Your answer should be the exact lines of the data below from the one containing "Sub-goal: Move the" through the one containing "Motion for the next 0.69"; please include nothing else.

[[ RAW DATA open ]]

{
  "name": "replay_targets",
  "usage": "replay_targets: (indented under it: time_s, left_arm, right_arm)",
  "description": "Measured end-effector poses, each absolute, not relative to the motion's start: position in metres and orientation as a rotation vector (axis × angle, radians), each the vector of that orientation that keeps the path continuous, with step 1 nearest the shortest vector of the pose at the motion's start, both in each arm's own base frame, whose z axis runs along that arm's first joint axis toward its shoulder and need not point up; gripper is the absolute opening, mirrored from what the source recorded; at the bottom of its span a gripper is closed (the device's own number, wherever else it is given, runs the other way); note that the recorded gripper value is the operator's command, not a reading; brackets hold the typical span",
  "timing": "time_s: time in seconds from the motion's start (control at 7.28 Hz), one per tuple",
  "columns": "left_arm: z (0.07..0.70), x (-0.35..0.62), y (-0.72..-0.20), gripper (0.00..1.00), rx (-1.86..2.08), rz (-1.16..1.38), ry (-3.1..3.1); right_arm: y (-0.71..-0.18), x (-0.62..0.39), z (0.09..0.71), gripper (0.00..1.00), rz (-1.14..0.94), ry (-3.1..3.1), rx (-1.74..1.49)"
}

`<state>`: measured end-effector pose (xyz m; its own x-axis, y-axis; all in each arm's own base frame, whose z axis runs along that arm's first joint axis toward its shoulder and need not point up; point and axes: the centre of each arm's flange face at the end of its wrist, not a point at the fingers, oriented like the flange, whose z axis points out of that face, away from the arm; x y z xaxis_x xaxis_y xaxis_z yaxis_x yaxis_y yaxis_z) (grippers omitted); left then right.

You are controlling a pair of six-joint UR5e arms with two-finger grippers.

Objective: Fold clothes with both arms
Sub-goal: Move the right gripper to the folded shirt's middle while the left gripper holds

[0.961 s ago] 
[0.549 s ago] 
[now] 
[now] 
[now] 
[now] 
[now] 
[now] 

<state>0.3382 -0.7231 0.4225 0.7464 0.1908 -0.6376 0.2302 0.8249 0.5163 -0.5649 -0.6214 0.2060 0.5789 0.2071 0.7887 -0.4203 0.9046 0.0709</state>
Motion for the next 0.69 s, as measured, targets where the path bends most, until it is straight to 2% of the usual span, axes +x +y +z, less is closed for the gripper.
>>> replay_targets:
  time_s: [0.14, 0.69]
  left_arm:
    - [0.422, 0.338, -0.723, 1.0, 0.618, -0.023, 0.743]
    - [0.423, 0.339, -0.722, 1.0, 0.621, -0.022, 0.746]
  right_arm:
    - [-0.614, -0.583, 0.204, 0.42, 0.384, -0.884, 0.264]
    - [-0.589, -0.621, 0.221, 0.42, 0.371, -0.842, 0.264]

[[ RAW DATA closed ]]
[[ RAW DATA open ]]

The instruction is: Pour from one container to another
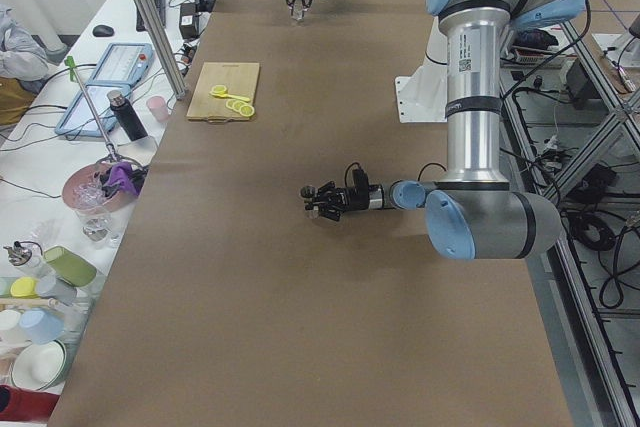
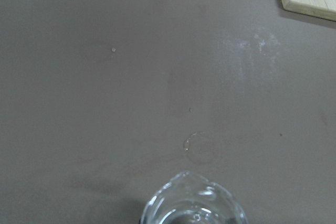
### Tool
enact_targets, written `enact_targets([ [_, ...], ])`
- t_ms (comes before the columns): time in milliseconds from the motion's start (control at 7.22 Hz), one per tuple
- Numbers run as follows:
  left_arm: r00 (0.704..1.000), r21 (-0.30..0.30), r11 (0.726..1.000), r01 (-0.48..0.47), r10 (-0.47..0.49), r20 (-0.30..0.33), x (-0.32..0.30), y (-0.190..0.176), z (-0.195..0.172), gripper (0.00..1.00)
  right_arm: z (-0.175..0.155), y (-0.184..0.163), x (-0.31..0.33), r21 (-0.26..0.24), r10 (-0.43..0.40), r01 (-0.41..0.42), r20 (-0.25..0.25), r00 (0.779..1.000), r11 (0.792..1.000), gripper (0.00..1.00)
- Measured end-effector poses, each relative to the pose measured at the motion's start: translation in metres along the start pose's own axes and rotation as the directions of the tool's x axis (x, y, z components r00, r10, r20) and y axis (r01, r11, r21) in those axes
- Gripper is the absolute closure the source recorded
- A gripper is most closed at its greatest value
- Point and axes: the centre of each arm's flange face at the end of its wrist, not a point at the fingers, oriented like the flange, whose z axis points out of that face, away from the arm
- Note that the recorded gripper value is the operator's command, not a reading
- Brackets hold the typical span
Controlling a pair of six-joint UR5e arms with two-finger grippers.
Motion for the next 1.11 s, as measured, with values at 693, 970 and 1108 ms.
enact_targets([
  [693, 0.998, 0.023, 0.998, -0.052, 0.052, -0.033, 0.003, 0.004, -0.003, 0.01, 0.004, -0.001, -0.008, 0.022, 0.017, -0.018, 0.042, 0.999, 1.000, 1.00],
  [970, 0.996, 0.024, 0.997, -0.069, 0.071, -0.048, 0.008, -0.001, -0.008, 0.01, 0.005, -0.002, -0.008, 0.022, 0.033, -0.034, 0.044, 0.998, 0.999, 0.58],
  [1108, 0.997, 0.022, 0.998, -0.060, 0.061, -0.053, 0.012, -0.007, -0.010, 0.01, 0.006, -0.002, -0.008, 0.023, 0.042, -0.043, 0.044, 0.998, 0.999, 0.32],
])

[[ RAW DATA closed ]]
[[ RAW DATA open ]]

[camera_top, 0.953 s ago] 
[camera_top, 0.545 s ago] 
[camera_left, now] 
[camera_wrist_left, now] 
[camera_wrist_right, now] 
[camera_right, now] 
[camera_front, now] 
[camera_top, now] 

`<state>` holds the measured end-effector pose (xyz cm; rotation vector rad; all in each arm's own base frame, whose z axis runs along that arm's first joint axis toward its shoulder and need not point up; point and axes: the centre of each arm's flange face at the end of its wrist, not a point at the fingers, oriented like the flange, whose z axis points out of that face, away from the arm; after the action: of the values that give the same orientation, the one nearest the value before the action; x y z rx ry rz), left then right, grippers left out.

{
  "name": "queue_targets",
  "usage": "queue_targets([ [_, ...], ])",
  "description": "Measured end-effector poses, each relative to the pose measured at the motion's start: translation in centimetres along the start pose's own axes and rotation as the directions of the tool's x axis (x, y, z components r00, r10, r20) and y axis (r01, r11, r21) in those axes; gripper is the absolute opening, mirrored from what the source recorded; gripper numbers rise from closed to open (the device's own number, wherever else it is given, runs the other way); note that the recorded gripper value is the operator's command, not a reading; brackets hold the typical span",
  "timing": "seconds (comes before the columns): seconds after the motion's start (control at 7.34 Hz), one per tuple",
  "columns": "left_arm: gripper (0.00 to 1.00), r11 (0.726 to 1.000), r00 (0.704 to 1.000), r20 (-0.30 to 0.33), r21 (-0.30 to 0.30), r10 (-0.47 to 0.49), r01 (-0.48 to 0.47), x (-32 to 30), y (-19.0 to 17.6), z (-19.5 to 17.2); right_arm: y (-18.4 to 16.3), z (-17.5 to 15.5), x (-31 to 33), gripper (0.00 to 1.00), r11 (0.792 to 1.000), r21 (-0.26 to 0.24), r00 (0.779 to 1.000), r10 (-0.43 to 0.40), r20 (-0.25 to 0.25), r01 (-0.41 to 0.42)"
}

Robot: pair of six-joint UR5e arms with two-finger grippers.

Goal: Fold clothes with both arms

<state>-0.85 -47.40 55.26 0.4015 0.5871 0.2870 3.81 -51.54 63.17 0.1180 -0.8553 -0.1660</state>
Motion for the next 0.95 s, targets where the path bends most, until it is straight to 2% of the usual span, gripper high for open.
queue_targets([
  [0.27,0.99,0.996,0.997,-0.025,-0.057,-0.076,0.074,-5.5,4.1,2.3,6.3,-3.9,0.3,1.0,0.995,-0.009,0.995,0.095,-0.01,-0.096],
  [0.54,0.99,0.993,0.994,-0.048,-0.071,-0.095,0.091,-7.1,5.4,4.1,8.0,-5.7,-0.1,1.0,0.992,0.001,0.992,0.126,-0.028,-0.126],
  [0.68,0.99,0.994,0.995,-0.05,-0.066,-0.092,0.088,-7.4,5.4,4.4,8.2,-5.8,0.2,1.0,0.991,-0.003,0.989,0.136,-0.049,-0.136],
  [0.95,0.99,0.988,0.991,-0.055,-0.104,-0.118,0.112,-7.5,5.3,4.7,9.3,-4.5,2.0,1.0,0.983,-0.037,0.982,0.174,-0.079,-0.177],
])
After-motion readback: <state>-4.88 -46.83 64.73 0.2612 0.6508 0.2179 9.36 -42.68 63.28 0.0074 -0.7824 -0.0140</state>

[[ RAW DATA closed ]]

REPLY>
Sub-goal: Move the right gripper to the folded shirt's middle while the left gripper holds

[0.961 s ago] 
[0.549 s ago] 
[now] 
[now] 
[now] 
[now] 
[now] 
[now] 

<state>0.3382 -0.7231 0.4225 0.7464 0.1908 -0.6376 0.2302 0.8249 0.5163 -0.5649 -0.6214 0.2060 0.5789 0.2071 0.7887 -0.4203 0.9046 0.0709</state>
Motion for the next 0.69 s, as measured, targets where the path bends most, until it is straight to 2% of the usual span, axes +x +y +z, less is closed for the gripper.

Nothing else remains to be done in this exercise.